Generally such proceedings are injurious and not beneficial to the succession, the speedy settlement of which is usually embarrassed and often impeded by such a contest.

But the present case is a fair illustration of an exception to that ru le. Kursheedt had been named as an alternate executor under the will, and it became his duty during the known absence and consequent inability of the preferred executor, to institute preliminary proceedings for the administration of the succession. At his instance an inventory was made and homologated and an attorney of absent heirs was appointed.
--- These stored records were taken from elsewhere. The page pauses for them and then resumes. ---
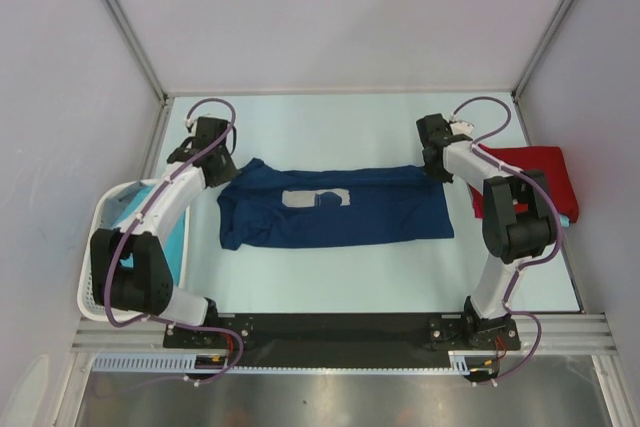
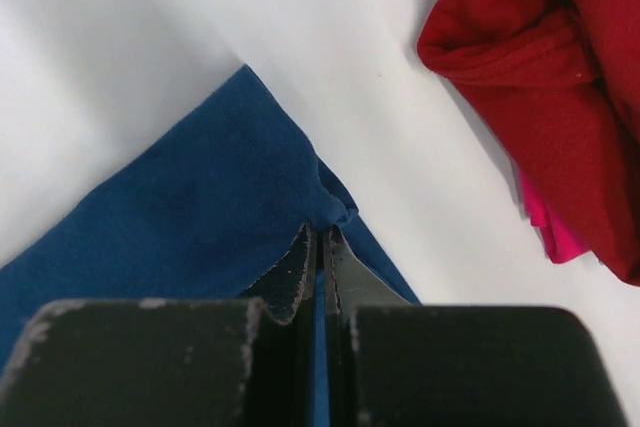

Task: Fold and stack the t-shirts
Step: Fold the other side of the tshirt into a rectangle

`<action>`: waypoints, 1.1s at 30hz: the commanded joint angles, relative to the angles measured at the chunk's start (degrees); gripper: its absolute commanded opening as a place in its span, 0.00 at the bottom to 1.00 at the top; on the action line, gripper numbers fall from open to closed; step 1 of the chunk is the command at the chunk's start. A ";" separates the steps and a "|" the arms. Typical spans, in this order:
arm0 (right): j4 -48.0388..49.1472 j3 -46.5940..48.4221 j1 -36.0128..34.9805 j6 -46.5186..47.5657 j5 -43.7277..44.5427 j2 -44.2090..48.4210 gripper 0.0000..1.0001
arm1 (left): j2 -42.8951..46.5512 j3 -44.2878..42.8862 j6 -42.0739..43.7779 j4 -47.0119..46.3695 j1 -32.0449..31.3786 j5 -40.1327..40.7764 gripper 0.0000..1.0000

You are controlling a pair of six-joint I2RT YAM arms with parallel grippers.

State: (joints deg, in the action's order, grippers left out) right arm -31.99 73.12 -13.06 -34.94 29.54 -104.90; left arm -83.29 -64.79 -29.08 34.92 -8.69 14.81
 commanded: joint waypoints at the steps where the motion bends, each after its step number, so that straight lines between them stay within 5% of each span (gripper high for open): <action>1: 1.23 -2.28 -0.12 -1.01 2.63 1.72 0.00 | 0.58 3.09 -1.07 -1.52 -0.89 0.83 0.00; 33: 2.10 -5.18 0.75 -1.01 3.51 4.35 0.00 | 15.08 9.60 -2.65 2.52 -3.97 3.30 0.00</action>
State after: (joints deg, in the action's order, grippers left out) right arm -30.52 67.61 -12.73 -35.53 30.39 -103.50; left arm -70.13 -55.05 -30.59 36.62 -12.14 16.84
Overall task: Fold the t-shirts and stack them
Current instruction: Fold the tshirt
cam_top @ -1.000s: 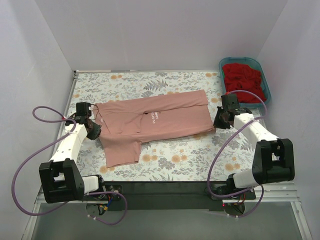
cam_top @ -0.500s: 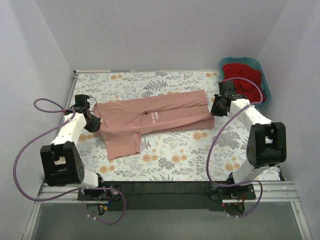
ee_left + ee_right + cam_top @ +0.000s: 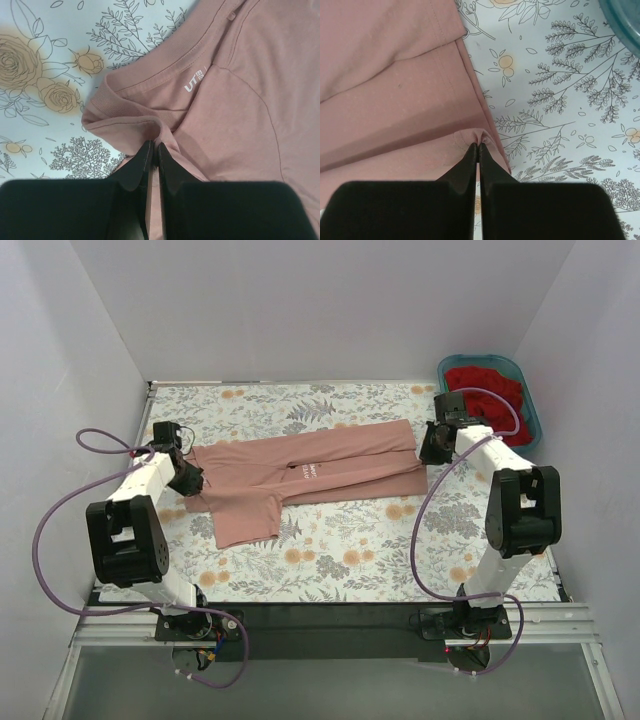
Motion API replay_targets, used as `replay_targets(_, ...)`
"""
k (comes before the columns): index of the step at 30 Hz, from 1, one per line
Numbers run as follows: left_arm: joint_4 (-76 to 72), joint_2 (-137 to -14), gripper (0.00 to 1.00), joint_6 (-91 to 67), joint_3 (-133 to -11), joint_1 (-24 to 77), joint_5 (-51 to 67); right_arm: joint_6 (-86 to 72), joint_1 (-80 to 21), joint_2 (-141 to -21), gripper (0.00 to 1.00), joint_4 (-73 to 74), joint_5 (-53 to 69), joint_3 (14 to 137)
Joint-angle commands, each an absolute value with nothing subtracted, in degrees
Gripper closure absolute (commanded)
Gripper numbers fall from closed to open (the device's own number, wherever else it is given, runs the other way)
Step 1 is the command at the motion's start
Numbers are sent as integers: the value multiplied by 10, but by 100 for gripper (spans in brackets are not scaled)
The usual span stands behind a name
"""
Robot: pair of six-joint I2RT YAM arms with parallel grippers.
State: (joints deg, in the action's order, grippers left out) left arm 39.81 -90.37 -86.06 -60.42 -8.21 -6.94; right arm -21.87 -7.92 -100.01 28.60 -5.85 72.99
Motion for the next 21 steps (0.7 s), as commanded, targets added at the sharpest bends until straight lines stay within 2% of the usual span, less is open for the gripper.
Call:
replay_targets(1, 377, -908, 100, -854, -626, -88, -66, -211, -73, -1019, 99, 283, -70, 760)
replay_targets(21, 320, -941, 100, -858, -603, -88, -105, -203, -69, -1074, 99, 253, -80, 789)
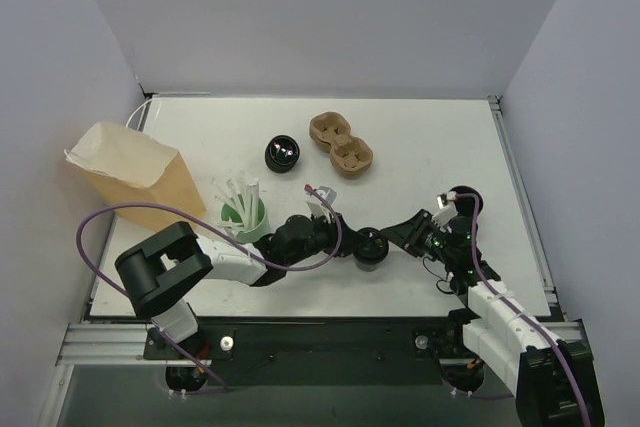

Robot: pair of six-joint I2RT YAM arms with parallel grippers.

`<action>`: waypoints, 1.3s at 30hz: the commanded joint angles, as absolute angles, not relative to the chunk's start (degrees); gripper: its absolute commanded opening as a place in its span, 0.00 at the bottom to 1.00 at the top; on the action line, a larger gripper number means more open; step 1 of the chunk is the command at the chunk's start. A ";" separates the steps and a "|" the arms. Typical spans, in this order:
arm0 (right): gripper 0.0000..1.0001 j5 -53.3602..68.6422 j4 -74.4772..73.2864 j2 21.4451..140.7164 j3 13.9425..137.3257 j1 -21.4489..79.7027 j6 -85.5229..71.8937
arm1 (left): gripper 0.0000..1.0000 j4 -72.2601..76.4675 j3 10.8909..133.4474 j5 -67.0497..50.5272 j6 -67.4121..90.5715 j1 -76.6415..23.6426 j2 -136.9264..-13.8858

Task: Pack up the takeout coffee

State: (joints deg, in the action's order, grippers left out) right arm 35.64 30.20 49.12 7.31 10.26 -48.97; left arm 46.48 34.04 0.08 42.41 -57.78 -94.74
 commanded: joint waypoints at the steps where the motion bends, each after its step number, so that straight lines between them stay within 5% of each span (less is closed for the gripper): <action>1: 0.22 33.48 19.09 50.54 7.98 11.86 -45.80 | 0.33 21.98 31.02 2.20 40.78 -60.11 -99.05; 13: 0.44 41.65 1.68 49.92 26.97 2.04 -40.26 | 0.33 11.87 35.07 7.03 44.91 -61.17 -100.11; 23: 0.55 46.32 -5.28 47.20 25.41 1.23 -34.89 | 0.33 9.58 36.65 7.91 45.61 -61.26 -100.46; 32: 0.54 47.64 2.54 49.65 20.13 1.67 -36.21 | 0.33 8.88 36.56 8.17 45.97 -61.35 -100.02; 39: 0.42 43.17 7.65 53.79 16.97 1.58 -37.71 | 0.30 8.53 35.95 9.40 49.30 -62.31 -101.34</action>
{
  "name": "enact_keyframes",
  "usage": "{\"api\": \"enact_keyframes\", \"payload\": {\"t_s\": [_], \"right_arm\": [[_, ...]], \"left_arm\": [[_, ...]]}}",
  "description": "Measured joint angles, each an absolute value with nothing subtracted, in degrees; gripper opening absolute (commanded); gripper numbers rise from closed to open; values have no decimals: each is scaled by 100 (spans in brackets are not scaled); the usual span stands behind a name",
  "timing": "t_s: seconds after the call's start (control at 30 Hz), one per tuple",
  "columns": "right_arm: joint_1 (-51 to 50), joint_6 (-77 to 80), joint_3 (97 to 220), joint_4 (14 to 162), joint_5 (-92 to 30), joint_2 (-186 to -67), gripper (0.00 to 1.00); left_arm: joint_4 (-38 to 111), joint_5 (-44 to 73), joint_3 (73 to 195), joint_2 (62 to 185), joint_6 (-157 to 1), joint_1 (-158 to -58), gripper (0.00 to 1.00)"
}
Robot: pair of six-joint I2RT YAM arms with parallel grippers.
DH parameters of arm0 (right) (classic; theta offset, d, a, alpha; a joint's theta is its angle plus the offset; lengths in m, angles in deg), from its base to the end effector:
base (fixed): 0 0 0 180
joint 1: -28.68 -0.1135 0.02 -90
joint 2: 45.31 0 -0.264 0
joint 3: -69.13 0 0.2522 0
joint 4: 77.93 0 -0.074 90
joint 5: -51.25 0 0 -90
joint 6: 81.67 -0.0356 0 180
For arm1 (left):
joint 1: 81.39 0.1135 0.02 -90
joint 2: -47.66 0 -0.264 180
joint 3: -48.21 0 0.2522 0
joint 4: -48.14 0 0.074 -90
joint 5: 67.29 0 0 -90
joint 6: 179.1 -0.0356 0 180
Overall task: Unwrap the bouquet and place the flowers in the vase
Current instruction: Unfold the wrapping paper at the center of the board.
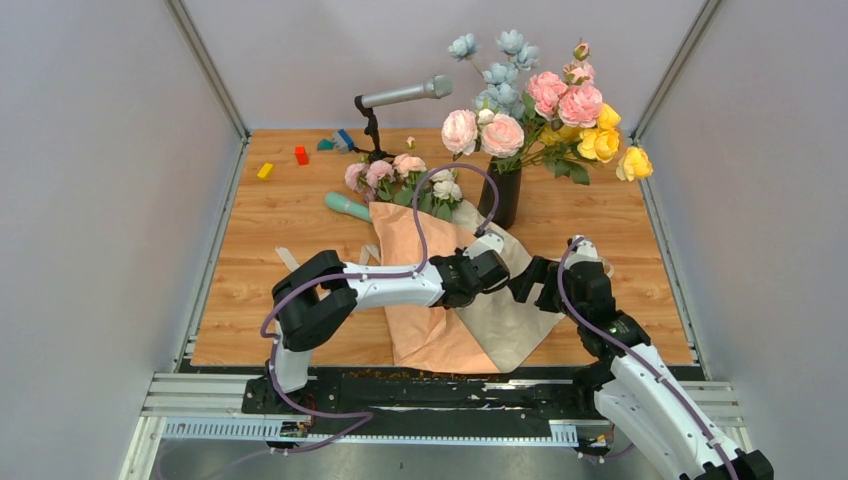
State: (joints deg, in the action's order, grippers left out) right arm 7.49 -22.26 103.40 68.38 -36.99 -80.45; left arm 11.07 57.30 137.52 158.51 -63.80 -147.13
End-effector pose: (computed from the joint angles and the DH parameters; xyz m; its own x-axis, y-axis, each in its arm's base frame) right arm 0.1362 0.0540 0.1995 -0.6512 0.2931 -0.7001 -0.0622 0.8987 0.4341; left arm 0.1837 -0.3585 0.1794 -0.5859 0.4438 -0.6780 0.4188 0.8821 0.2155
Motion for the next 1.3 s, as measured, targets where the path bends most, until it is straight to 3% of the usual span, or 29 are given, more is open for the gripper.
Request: {"api": "enact_keyframes", "payload": {"t_s": [0.1, 0.6, 0.8, 1.0, 1.3], "right_arm": [[749, -2224, 10340, 6838, -3660, -8045, 94], [751, -2222, 10340, 6867, -3306, -8062, 92], [749, -2261, 10303, 7247, -2797, -8150, 87], [552, -2491, 10242, 8106, -2530, -8777, 82], [-987, -2677, 10746, 9146, -3015, -10486, 75]], "left_arm": [[1072, 5800, 13752, 15851, -6372, -14721, 0], [1146, 5964, 12885, 14424, -5849, -14737, 0], [1076, 6178, 12469, 13755, -5460, -14737, 0], [910, 6445, 11698, 12809, -4883, -14684, 0], [666, 6519, 10778, 11360, -4219, -14396, 0]]}}
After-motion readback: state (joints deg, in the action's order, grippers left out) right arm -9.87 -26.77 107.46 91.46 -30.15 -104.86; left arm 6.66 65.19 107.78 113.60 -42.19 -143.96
These conservatory measures enured to the benefit of the succession and through their adoption by the present executor, they have actually served as a legal basis and a proper foundation for all the subsequent proceedings which the executor has provoked and conducted.
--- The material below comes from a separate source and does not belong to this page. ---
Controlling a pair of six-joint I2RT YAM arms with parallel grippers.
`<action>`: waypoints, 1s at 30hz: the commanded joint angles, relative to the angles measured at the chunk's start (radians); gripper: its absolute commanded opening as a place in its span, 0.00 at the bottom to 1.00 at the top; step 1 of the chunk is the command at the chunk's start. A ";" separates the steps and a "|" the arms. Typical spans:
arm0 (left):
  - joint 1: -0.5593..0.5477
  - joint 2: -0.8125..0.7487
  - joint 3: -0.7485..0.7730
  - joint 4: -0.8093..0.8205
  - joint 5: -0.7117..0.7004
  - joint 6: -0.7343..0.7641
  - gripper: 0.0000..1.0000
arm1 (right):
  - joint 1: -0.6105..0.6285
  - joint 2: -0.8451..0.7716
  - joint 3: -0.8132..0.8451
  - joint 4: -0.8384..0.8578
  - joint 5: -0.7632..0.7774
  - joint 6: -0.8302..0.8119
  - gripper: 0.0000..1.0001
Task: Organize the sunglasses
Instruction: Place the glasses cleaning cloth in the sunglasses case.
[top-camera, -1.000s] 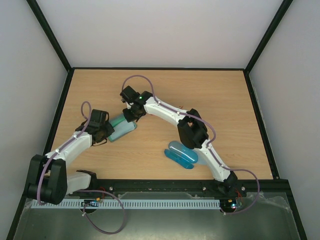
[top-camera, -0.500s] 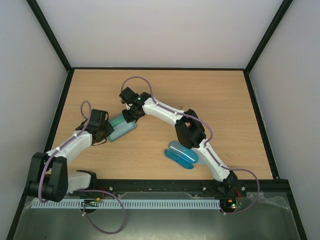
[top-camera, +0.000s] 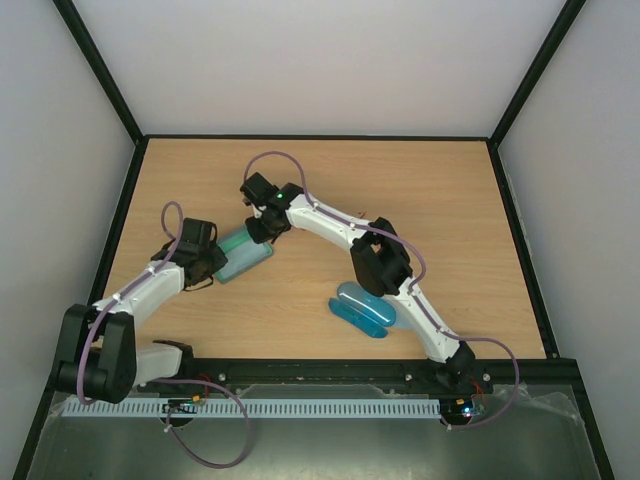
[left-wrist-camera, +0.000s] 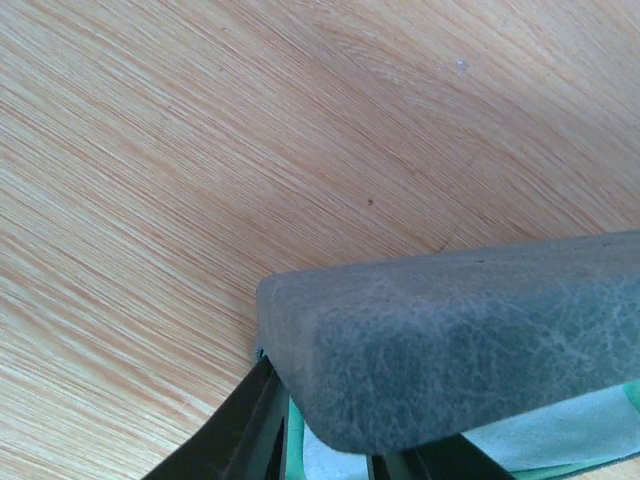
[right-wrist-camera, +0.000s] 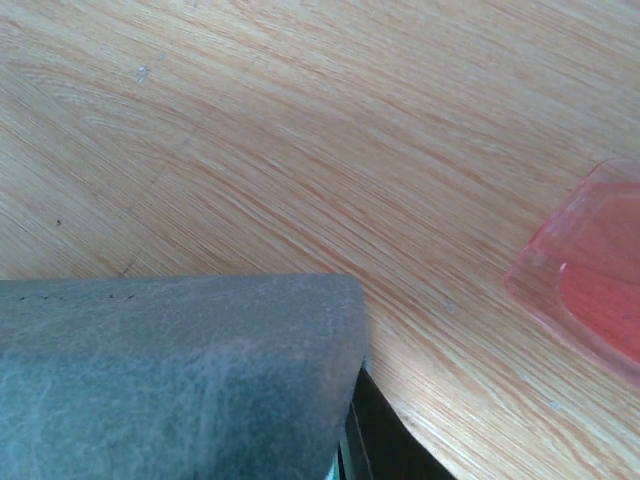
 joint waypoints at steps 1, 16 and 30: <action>0.008 0.002 0.020 -0.020 -0.025 0.004 0.25 | -0.007 0.000 0.028 -0.019 0.013 0.001 0.12; 0.008 -0.105 0.086 -0.114 -0.054 0.006 0.34 | -0.008 -0.117 -0.046 0.004 0.007 0.002 0.25; 0.008 -0.206 0.111 -0.170 -0.004 0.046 0.34 | -0.007 -0.410 -0.394 0.078 -0.007 -0.002 0.32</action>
Hence we think that in law and justice, the opponent Gutheim is legally entitled to a reasonable compensation for his services in causing an inventory to be made, and in securing the appointment of an attorney of absent heirs, and we shall fix his compensation at one hundred dollars.

We pretermit a discussion of charges of irregularity in some of Gutheim's proceedings, from which has flowed some acrimony between him and the executor. Such a discussion is not necessary to a proper solution of the question presented under the issue, and would not subserve the ends of justice.

The judgment dismissing Meyer Gutheim's opposition, is, therefore, reversed. His opposition is maintained and his claim thereunder is fixed at one hundred dollars, for which purpose the tableau of distribution is hereby amended at the cost of the succession in both courts. The judgment dismissing Joseph Brewer's opposition is affirmed at his cost as to his said opposition in both courts.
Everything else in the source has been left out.